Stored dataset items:
==*==

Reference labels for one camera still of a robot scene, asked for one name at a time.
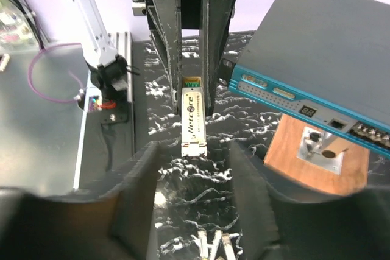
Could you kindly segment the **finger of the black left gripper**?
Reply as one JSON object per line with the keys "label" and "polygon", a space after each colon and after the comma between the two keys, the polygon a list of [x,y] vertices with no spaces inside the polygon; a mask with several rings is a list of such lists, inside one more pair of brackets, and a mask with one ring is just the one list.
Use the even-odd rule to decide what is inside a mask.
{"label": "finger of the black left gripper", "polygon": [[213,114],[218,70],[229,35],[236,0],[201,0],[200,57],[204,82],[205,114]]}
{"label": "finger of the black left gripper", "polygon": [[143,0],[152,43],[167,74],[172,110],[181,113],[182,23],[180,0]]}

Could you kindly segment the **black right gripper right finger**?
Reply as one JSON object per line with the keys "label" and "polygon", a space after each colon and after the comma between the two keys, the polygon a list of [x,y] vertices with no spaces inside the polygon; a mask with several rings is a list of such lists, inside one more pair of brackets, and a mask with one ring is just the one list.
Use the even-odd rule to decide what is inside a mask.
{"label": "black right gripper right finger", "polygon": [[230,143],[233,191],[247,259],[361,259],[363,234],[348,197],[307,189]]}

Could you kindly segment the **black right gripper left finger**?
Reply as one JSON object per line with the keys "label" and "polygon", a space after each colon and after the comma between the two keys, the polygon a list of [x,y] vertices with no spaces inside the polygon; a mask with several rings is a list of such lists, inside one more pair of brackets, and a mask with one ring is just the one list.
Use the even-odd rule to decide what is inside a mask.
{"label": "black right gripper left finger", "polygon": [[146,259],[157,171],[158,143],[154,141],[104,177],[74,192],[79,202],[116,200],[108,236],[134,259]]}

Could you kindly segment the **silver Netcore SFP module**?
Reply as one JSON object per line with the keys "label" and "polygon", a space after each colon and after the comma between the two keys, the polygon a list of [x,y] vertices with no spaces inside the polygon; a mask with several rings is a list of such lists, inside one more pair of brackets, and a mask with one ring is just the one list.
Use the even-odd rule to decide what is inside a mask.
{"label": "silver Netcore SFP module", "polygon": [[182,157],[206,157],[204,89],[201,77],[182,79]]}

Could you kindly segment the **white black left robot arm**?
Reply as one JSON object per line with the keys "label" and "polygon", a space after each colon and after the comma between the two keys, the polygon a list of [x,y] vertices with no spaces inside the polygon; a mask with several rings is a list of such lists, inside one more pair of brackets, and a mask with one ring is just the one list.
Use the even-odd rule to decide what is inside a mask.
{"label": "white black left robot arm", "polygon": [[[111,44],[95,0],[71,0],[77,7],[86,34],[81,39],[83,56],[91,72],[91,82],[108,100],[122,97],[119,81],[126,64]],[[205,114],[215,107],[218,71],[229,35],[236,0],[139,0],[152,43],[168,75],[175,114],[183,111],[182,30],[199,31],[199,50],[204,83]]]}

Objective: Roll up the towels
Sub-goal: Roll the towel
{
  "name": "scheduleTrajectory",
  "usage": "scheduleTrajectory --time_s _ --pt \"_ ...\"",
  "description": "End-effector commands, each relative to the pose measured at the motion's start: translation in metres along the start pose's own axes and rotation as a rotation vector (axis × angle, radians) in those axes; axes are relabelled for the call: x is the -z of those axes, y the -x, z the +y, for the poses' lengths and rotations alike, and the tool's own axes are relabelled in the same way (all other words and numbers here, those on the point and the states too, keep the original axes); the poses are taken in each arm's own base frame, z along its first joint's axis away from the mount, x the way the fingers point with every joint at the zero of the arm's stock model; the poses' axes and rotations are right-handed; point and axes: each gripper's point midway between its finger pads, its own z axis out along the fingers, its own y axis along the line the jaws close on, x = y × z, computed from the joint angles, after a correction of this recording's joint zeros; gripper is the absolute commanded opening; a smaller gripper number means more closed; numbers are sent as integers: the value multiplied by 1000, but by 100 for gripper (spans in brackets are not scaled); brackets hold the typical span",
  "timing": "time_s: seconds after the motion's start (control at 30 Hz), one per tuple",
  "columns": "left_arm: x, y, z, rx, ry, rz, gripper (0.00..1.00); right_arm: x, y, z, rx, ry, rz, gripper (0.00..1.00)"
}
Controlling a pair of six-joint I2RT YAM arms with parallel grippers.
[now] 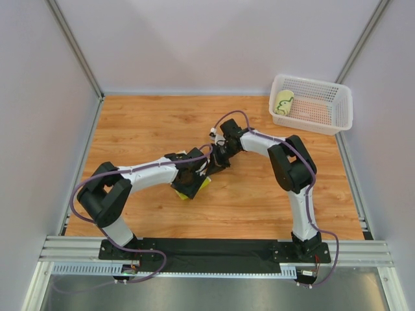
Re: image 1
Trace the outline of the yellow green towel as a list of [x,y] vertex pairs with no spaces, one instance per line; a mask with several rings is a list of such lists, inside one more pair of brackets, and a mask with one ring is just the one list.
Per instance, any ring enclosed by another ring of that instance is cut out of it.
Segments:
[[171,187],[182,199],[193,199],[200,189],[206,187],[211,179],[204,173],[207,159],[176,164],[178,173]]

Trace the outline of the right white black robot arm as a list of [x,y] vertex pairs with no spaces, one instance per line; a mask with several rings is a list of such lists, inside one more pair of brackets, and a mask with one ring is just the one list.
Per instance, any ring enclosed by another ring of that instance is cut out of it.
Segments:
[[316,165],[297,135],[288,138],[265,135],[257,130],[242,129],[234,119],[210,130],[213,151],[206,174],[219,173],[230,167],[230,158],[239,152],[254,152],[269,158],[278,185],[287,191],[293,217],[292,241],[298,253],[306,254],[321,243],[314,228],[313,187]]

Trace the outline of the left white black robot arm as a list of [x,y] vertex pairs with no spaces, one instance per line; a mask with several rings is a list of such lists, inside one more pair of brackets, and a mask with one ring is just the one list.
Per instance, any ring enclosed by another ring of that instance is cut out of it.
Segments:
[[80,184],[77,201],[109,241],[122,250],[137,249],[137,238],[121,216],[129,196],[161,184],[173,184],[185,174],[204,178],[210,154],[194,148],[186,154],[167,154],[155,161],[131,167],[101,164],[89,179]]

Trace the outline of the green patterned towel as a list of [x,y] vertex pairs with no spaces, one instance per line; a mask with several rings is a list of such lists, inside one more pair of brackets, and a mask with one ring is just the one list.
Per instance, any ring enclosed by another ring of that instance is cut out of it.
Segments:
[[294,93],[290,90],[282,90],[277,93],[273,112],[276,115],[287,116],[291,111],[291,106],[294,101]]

==*==

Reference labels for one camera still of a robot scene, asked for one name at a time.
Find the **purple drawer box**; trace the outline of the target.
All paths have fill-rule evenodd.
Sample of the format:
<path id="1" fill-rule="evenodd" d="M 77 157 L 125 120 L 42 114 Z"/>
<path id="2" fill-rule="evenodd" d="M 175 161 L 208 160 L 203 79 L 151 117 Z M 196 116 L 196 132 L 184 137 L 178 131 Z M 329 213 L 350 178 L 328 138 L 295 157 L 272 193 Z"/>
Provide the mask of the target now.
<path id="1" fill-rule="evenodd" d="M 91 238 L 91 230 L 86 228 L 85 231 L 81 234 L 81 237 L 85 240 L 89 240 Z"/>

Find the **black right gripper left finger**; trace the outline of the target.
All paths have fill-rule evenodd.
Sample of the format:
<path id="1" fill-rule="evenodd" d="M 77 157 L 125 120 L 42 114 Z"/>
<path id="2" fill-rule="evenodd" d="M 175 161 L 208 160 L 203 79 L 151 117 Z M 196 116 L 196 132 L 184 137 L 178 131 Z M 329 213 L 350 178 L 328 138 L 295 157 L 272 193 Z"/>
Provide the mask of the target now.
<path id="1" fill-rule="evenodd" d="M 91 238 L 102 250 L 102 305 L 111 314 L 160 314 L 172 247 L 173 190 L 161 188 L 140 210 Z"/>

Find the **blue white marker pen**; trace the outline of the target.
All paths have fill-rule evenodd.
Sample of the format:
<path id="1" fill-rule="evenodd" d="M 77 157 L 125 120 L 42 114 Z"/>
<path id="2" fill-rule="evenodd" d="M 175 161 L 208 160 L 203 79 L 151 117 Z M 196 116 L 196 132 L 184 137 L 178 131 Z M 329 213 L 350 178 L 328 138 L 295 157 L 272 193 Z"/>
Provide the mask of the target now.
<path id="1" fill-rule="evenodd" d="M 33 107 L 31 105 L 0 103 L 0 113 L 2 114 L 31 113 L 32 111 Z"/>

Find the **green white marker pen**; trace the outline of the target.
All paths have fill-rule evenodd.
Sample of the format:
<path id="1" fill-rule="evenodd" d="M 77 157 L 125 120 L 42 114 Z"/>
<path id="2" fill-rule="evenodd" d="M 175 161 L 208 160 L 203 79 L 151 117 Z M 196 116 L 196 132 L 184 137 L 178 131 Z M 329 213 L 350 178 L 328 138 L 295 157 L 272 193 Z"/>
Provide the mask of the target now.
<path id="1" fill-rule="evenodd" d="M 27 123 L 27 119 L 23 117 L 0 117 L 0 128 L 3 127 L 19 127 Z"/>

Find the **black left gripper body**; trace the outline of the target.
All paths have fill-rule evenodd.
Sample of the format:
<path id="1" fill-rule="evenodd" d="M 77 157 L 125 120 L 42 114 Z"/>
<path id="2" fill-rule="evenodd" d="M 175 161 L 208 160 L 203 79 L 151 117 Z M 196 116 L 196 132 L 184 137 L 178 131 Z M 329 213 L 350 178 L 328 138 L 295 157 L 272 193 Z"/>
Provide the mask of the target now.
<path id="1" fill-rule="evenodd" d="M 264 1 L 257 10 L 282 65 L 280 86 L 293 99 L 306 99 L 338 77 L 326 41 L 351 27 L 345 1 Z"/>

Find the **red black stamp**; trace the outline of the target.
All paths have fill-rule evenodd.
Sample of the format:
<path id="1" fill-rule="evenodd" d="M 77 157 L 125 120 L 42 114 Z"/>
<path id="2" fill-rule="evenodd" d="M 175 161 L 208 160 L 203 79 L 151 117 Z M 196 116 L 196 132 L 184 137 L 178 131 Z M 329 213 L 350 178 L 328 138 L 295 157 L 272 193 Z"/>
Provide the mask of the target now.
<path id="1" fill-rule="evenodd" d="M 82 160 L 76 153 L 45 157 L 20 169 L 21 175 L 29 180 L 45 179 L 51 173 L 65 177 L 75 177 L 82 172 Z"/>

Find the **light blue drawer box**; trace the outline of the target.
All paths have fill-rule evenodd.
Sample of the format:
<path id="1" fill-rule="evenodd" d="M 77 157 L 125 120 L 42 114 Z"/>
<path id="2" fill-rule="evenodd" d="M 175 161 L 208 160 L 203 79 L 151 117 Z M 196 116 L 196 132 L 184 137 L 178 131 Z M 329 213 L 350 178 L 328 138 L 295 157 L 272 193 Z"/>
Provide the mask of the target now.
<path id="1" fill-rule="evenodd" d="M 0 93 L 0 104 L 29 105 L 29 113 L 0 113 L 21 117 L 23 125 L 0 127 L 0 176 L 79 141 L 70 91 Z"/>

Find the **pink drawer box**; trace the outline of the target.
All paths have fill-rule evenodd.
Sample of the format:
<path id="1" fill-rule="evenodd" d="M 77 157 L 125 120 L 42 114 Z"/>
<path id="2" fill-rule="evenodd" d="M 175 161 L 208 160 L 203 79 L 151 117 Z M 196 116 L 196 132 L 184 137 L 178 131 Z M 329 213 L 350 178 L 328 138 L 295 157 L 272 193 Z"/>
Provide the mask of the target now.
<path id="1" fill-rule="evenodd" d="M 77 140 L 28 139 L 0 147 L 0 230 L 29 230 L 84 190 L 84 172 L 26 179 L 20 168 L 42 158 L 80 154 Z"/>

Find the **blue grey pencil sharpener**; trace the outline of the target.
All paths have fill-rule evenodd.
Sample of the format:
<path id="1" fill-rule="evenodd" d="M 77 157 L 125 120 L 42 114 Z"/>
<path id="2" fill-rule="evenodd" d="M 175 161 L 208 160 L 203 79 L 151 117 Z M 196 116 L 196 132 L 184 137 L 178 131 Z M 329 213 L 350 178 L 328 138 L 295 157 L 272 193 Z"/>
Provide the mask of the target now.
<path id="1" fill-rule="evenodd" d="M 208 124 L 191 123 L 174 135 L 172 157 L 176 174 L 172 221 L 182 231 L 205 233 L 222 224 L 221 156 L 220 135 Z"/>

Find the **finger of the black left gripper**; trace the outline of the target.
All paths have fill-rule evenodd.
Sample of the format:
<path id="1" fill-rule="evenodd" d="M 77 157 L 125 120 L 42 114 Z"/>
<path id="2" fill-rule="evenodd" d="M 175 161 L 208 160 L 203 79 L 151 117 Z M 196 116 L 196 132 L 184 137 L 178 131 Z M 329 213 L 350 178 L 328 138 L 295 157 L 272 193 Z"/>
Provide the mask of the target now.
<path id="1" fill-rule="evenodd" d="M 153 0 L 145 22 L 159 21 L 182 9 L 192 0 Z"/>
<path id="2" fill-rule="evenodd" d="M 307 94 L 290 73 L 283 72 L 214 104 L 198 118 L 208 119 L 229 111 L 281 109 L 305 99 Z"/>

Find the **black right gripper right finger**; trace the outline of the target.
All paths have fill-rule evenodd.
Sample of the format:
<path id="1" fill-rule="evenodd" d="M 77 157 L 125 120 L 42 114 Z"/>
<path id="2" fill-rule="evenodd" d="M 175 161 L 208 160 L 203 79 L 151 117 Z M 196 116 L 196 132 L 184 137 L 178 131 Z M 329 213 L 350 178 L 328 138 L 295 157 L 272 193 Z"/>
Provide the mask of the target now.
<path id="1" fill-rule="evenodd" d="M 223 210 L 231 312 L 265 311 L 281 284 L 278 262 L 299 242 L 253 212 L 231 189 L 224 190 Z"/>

==*==

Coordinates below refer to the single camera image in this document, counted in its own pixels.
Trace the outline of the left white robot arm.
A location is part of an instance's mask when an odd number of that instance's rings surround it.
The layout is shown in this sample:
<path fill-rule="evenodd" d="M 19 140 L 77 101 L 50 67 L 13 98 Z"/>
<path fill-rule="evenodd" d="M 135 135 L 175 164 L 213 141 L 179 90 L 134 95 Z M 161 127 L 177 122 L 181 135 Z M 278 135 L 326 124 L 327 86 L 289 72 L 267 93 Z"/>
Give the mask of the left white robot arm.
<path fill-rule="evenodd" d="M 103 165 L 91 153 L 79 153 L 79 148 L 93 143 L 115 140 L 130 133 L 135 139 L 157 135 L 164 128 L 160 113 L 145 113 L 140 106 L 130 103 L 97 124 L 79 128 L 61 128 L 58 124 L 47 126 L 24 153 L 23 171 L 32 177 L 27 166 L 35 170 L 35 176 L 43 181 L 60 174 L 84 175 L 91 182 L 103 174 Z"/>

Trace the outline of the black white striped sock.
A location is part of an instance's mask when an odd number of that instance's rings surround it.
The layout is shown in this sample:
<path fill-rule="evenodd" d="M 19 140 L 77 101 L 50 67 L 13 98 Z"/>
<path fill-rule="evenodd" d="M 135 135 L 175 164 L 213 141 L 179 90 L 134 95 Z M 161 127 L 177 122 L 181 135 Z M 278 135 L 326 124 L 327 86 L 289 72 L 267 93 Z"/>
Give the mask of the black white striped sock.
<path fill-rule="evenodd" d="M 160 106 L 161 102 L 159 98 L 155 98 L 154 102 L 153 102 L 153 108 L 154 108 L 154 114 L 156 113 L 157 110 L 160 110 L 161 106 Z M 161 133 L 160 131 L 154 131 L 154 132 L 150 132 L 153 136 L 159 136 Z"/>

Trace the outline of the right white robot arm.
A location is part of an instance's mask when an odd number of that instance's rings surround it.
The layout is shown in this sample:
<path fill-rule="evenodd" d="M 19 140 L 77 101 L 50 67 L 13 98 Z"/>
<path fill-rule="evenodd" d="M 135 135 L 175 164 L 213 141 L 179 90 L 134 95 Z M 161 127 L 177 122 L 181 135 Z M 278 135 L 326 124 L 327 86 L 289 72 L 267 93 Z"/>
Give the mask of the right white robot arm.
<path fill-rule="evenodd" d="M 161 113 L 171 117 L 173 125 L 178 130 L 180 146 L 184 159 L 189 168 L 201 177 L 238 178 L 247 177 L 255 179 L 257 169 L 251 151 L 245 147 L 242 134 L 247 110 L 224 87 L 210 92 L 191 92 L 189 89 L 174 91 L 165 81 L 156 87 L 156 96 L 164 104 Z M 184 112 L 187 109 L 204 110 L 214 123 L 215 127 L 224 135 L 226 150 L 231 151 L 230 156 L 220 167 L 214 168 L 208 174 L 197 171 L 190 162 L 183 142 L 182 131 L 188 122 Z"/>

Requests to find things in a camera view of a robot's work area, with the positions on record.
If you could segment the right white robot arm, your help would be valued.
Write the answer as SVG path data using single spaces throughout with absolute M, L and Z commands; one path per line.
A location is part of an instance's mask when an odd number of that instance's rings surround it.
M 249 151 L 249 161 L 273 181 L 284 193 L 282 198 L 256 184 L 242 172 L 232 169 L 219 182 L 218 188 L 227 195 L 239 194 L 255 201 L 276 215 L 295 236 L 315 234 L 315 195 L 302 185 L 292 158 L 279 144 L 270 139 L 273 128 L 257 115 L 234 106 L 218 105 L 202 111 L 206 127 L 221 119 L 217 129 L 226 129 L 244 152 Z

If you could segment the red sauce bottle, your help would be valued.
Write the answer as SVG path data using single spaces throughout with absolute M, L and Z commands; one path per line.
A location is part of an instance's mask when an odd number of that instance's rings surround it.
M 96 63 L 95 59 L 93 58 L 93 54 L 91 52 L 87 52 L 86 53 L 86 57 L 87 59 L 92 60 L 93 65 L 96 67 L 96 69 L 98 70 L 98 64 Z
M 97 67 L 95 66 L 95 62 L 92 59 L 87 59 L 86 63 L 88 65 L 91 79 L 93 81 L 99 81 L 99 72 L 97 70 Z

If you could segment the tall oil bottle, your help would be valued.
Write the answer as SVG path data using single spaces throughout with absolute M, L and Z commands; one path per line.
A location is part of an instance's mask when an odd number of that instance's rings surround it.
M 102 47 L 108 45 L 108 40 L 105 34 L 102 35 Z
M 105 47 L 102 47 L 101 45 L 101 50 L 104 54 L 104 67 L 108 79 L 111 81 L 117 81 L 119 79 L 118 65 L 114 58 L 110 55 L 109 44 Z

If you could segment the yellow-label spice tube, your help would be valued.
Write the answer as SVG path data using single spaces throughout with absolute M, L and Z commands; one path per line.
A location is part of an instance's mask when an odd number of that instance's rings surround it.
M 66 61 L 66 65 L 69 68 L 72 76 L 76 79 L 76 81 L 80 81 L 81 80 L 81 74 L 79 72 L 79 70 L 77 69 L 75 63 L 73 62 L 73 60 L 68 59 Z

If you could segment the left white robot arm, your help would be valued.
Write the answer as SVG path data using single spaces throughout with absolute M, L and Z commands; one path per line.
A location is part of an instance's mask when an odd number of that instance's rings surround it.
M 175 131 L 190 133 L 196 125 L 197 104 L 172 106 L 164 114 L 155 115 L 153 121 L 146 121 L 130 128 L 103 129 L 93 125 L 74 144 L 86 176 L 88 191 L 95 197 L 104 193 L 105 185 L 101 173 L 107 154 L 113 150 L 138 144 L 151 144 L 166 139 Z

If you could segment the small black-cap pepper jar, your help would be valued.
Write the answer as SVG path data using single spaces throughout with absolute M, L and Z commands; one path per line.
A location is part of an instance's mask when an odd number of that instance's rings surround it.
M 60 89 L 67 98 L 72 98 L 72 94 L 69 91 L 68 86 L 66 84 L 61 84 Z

==*==

Problem to work on. Read the entries above, then pull out the lines that include "green".

Result for this task.
Trace the outline of the yellow green towel as a list of [x,y] vertex pairs with no spaces, one instance per line; a mask with several rings is a list of such lists, inside one more pair of brackets, and a mask with one ring is just the one list.
Trace the outline of the green patterned towel as a list of [x,y] vertex pairs with no spaces, one instance per line; a mask with several rings is a list of such lists, inside one more pair of brackets, and a mask with one ring is just the one list.
Find the **green white marker pen**; trace the outline of the target.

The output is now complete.